## Task brief
Filter the material below so that only lines containing "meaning" remain.

## Records supplied
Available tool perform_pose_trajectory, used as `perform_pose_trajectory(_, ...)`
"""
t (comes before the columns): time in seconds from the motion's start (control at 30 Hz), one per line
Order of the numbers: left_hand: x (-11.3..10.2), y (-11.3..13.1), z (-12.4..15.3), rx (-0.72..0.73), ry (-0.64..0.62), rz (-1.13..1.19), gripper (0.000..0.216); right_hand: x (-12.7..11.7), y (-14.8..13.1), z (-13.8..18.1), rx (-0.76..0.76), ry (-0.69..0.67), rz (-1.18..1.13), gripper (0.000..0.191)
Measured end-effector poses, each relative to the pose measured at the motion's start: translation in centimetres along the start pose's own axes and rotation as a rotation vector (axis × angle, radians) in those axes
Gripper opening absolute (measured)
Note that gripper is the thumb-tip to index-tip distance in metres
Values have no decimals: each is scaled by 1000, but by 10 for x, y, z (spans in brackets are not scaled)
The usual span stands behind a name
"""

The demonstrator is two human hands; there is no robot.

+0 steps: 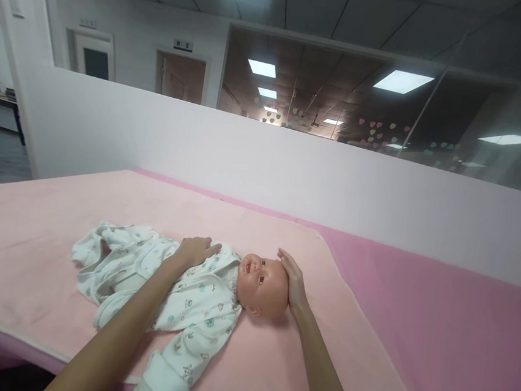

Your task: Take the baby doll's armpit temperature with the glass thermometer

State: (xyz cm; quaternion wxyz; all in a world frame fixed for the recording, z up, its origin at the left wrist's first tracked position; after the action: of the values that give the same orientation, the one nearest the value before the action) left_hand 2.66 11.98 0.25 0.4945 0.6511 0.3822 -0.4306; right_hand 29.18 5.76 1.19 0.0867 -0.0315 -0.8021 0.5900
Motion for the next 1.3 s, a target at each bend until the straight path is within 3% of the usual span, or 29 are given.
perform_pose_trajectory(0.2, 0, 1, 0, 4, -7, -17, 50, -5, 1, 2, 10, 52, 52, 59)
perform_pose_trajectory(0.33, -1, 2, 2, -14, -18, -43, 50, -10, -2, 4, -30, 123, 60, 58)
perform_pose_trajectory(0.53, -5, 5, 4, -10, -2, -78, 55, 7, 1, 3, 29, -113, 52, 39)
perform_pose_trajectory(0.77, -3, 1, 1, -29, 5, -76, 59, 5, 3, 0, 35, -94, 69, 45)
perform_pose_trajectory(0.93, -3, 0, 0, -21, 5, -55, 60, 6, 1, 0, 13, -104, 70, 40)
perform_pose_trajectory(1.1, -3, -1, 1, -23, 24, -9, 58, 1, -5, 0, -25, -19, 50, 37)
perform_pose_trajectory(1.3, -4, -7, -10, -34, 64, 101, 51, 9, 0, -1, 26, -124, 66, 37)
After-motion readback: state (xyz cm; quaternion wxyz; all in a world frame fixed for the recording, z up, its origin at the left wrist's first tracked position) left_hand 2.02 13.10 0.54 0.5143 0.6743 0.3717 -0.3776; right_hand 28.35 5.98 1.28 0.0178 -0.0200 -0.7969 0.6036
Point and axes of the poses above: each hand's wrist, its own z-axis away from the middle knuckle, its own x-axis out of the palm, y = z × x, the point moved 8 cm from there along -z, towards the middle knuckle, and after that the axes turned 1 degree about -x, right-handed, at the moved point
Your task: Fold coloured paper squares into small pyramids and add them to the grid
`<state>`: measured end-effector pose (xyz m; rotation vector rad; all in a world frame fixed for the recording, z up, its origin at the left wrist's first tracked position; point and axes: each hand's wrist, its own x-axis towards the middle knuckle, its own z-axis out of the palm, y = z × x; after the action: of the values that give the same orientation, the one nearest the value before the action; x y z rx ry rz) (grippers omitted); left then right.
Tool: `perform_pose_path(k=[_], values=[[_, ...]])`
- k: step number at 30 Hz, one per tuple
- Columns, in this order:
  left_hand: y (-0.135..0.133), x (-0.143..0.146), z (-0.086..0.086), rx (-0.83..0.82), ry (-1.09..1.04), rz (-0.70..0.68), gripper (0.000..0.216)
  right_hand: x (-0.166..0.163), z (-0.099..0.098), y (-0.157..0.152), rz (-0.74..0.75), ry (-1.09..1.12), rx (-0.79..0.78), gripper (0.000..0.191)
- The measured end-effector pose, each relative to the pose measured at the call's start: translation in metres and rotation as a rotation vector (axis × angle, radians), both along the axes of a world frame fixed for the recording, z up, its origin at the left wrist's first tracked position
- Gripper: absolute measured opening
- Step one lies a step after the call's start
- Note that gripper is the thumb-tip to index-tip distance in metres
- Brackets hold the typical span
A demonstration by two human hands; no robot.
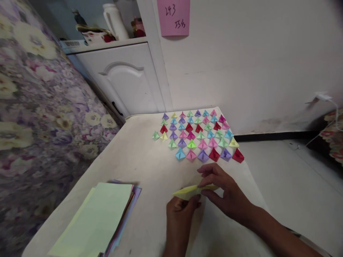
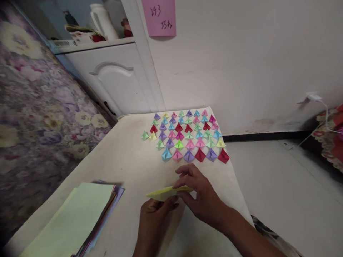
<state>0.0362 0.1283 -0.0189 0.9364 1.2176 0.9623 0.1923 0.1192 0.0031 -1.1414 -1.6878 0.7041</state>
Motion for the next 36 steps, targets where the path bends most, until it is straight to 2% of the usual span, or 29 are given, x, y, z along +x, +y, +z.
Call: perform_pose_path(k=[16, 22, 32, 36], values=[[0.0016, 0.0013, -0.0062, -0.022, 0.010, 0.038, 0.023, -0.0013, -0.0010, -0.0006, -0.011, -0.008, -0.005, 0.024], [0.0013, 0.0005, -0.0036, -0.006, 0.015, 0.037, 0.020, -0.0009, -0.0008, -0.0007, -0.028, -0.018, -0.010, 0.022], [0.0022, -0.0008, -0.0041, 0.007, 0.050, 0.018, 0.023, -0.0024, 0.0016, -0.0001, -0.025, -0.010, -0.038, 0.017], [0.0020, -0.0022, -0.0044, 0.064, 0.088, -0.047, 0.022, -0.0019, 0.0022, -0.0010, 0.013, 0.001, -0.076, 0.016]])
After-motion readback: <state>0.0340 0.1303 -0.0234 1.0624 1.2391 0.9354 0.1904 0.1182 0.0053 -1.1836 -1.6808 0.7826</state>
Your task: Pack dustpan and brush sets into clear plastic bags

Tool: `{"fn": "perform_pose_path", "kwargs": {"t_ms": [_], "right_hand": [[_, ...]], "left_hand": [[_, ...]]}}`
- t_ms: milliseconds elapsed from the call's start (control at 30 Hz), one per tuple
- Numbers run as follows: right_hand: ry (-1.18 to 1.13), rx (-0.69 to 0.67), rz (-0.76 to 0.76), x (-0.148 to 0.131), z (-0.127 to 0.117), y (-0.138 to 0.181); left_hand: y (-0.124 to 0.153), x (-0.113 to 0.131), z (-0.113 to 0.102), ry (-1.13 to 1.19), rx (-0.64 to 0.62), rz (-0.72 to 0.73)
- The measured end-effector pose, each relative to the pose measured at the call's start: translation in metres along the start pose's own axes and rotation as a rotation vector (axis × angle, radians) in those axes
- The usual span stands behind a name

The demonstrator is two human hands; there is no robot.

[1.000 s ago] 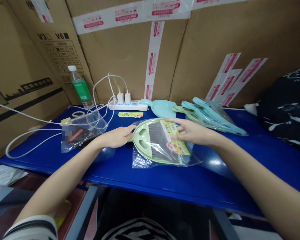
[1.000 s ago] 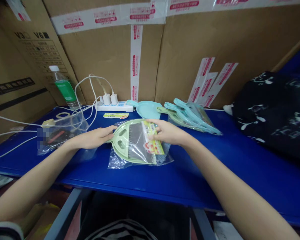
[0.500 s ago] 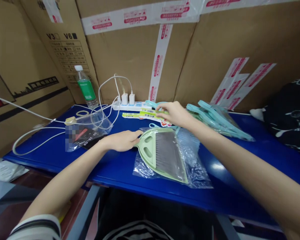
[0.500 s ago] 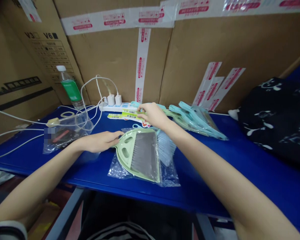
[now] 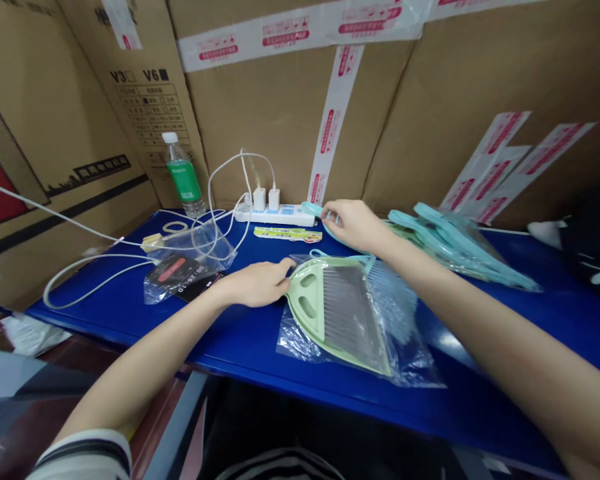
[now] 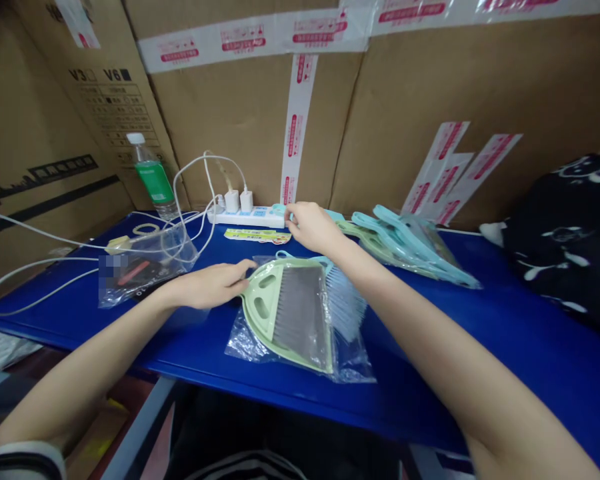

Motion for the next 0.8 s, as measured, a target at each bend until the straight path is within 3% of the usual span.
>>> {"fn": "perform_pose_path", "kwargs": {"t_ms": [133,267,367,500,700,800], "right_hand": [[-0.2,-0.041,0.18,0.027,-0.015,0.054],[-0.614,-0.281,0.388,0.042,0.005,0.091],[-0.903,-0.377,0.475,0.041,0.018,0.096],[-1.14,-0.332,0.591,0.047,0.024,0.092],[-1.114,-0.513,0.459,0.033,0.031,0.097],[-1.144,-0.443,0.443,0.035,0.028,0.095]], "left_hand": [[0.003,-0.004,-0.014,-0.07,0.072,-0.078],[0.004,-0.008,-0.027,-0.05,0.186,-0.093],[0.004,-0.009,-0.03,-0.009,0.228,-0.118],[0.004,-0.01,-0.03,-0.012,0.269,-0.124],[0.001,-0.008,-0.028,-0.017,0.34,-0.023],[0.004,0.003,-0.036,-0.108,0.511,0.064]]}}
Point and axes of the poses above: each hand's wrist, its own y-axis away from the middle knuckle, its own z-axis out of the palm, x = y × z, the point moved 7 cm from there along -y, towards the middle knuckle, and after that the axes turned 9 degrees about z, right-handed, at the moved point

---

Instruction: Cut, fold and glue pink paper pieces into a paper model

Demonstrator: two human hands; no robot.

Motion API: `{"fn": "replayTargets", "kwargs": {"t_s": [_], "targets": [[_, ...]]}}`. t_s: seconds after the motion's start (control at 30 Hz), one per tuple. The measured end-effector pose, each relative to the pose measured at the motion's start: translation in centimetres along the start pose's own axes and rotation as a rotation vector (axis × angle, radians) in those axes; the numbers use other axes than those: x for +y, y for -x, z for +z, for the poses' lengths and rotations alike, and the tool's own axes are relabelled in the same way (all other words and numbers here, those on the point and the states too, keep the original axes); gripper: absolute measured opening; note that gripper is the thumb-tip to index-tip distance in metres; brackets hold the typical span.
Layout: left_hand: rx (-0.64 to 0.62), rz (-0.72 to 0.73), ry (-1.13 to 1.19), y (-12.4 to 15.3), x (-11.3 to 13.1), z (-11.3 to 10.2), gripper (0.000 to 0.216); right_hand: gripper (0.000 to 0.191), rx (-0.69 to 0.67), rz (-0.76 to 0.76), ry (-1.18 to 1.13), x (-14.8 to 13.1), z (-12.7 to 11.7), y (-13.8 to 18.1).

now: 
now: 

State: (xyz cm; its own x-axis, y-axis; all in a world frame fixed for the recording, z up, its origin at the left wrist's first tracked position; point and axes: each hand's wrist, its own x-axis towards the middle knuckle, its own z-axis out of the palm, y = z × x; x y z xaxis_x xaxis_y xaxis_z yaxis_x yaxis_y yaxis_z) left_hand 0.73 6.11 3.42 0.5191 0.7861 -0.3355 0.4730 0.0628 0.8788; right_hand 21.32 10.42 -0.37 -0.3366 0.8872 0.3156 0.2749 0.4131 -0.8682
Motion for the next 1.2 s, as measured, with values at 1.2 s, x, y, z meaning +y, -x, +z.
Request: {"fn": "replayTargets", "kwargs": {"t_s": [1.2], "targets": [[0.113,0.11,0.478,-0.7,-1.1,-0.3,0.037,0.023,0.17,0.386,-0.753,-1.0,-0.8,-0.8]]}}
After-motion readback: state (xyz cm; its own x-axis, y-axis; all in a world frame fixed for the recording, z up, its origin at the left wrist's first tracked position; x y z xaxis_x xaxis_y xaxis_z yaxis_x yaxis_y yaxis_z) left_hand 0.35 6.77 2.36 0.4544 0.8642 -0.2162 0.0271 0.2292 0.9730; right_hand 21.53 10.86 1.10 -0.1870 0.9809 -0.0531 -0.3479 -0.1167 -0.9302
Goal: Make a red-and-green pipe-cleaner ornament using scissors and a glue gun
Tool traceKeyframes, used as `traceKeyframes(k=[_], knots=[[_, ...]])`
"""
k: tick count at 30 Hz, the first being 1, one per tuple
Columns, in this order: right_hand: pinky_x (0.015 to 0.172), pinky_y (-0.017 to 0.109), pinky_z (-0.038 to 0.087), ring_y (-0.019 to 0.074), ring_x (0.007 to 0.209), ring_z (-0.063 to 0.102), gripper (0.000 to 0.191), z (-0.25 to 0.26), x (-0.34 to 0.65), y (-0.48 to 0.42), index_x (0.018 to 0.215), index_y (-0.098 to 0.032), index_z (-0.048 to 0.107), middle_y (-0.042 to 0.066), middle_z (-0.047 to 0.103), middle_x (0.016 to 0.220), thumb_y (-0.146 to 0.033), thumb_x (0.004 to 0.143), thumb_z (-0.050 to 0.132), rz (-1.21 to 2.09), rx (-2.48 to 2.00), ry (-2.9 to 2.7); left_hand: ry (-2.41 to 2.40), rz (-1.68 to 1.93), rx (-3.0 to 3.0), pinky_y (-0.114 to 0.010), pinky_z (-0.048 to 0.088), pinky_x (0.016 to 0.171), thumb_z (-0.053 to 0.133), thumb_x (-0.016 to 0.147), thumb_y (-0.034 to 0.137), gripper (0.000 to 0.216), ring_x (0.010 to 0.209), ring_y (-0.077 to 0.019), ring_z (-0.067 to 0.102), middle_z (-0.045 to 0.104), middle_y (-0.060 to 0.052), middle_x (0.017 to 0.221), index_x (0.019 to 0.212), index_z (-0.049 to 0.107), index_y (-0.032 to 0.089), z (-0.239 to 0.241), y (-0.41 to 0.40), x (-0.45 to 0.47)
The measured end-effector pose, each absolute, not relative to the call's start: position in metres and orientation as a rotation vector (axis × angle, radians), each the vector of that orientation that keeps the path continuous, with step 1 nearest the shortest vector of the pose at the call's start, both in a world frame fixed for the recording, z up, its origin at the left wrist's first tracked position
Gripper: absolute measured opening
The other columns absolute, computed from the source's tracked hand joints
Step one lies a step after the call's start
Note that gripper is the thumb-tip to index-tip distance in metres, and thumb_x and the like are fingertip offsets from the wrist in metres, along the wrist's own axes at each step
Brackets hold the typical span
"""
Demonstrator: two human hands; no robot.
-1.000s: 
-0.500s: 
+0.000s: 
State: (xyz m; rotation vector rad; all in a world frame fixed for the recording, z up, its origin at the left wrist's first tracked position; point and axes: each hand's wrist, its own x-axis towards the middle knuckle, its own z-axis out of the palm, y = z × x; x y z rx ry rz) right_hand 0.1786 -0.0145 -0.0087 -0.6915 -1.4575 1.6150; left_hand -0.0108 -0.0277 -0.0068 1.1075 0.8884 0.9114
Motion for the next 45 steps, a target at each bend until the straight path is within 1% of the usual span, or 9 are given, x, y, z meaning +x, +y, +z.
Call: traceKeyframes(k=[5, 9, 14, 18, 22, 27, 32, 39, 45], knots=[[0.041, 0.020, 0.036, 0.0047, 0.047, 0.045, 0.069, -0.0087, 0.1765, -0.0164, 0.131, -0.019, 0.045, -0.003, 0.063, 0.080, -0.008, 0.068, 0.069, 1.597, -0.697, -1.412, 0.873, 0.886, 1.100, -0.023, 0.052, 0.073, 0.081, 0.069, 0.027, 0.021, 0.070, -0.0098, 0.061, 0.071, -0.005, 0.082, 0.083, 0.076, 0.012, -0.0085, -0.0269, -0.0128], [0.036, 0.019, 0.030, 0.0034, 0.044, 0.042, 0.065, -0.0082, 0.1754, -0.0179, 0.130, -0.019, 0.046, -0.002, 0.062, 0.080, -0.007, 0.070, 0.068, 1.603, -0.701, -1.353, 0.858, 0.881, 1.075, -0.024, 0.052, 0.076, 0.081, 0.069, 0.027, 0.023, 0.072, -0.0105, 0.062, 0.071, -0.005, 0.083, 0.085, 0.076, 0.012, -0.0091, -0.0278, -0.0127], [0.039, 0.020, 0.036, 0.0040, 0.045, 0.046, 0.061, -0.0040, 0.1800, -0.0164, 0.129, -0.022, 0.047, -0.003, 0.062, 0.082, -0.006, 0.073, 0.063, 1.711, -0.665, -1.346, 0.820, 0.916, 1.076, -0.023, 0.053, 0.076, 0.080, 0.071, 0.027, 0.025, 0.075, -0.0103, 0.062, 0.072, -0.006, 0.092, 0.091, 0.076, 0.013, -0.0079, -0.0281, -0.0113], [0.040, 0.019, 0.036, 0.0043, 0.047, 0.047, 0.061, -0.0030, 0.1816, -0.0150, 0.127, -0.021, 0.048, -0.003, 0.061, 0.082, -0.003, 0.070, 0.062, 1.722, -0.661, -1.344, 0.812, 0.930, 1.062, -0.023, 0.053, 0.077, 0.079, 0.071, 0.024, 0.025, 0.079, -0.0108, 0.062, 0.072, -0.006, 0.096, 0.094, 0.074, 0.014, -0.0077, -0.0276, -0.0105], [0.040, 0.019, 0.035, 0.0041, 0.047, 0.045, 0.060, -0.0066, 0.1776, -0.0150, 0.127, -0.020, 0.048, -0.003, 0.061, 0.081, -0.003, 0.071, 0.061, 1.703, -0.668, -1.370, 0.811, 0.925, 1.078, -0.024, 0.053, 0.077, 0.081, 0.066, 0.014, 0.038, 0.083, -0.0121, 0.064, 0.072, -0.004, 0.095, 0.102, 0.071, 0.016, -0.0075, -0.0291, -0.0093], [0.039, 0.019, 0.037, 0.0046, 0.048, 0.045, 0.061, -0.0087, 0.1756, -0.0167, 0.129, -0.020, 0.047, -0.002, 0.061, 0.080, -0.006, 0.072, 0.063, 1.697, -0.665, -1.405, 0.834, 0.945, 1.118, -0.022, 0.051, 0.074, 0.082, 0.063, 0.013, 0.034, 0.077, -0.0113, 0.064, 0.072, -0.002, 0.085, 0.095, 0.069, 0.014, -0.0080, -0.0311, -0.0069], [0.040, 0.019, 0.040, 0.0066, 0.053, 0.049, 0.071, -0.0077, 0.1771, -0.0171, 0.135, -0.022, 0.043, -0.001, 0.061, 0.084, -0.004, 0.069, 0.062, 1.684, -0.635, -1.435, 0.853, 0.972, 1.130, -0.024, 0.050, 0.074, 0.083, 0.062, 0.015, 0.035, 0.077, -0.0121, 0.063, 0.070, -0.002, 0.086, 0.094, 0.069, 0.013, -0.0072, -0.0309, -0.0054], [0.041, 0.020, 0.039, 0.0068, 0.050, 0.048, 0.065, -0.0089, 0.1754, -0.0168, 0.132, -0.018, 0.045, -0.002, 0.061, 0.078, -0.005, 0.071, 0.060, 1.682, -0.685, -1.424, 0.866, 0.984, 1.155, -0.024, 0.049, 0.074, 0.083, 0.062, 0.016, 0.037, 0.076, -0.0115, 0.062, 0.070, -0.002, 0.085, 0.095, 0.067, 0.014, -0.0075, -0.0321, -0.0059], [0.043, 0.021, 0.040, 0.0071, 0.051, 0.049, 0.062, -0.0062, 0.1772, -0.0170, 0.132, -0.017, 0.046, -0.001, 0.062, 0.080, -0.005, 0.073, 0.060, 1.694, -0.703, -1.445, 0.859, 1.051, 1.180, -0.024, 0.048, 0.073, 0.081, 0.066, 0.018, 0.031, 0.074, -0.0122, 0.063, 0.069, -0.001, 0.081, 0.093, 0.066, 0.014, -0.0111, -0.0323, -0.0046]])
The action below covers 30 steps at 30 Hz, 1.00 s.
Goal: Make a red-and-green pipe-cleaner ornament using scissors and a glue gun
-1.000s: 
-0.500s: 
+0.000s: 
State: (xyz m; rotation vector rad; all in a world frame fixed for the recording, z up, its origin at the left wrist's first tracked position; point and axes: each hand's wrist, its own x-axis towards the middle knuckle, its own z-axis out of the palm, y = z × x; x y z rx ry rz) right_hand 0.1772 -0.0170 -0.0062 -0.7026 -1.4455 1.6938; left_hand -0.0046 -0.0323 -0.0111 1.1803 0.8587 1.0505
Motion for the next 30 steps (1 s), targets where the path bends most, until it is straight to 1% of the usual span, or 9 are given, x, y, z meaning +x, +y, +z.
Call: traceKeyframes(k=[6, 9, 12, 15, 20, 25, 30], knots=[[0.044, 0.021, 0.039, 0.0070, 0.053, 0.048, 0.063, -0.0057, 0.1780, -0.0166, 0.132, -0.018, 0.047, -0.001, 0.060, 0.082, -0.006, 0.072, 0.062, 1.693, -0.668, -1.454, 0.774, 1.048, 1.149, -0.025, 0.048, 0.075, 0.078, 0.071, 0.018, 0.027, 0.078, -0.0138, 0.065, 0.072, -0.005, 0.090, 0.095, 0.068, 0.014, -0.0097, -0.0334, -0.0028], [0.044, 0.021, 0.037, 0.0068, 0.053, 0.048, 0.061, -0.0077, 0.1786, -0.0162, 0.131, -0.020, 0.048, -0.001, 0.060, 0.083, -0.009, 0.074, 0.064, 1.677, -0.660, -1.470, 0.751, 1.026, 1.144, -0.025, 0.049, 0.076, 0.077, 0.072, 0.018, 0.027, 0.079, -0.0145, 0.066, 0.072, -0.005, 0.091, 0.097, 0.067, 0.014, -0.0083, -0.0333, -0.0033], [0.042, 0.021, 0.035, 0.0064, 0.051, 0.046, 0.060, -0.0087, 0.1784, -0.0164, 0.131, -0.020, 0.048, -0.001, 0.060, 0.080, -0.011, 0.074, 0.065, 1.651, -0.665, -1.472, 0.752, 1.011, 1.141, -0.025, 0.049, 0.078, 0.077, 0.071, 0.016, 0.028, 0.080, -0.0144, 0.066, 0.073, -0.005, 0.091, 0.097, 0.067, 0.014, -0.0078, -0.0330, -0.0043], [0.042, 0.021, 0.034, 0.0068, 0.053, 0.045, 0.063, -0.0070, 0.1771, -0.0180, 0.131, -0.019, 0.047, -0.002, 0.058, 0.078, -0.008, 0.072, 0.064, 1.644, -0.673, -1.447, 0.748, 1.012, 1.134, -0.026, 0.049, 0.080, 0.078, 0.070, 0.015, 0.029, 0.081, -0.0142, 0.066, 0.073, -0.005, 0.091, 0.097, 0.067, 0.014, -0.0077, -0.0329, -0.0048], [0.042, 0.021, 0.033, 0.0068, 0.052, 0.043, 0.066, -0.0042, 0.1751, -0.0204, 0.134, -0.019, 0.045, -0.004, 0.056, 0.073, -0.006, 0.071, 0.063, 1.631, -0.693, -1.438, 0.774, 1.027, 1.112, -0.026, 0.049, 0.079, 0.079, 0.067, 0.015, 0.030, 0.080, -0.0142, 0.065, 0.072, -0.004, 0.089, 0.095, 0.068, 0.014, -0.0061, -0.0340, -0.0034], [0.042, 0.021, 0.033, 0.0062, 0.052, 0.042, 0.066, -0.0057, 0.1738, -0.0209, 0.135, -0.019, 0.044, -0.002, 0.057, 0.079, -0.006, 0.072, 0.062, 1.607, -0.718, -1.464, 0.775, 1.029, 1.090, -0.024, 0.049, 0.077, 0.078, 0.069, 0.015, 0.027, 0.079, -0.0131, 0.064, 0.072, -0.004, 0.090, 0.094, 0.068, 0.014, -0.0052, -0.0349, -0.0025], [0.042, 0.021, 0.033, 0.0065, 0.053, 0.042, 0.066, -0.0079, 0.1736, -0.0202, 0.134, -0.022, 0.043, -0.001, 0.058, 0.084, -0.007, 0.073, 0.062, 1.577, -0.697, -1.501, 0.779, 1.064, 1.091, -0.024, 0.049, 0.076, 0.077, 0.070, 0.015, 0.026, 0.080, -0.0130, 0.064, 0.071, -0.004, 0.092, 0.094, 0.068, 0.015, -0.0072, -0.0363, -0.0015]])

## Exercise solution
Motion for the next 1.2 s, as measured, with values at 1.2 s, x, y, z meaning +y, -x, +z.
Motion for the next 45 steps, a target at each bend until the straight path is within 1% of the usual span, or 9 are given, x, y, z meaning +x, +y, +z.
Motion for the next 30 steps (1 s), targets where the path bends most, until it is straight to 1% of the usual span, or 9 are given, x, y, z meaning +x, +y, +z.

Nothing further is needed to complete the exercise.